**TASK ITEM**
Exactly reproduce the lines from the line bearing "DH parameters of" through the end of the listing, inclusive of both; pictures are to be omitted.

+ + + + +

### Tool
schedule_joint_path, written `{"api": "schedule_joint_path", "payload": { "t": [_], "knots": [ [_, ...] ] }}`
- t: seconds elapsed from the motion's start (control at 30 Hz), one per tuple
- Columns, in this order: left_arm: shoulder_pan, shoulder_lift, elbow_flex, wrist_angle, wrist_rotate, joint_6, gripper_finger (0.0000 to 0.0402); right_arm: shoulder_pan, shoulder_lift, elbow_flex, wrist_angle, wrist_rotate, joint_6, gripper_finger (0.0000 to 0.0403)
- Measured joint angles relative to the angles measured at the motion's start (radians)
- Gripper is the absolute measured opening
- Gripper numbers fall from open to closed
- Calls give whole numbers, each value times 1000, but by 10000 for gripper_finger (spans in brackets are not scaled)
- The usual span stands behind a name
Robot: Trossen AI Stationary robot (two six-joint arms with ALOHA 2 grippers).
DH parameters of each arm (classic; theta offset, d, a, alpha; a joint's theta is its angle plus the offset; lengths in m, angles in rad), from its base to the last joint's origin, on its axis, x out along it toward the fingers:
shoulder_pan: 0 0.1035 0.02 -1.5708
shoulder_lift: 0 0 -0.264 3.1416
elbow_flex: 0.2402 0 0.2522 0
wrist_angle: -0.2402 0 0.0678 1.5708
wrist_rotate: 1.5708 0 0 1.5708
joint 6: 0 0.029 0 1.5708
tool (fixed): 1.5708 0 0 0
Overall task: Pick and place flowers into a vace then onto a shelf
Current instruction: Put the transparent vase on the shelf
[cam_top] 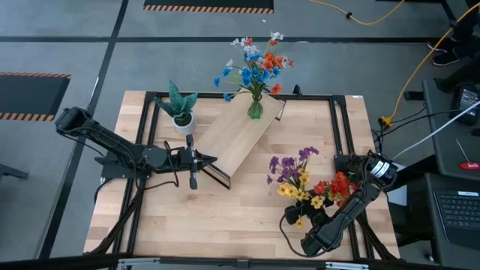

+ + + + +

**EXERCISE RESPONSE**
DH parameters of each arm (classic; theta offset, d, a, alpha; a joint's theta is its angle plus the offset; lengths in m, angles in rad), from its base to the last joint's origin, on its axis, x out along it toward the fingers:
shoulder_pan: 0 0.1035 0.02 -1.5708
shoulder_lift: 0 0 -0.264 3.1416
elbow_flex: 0.2402 0 0.2522 0
wrist_angle: -0.2402 0 0.0678 1.5708
wrist_rotate: 1.5708 0 0 1.5708
joint 6: 0 0.029 0 1.5708
tool (fixed): 1.5708 0 0 0
Overall task: Pick and place flowers into a vace then onto a shelf
Current instruction: Put the transparent vase on the shelf
[cam_top] 

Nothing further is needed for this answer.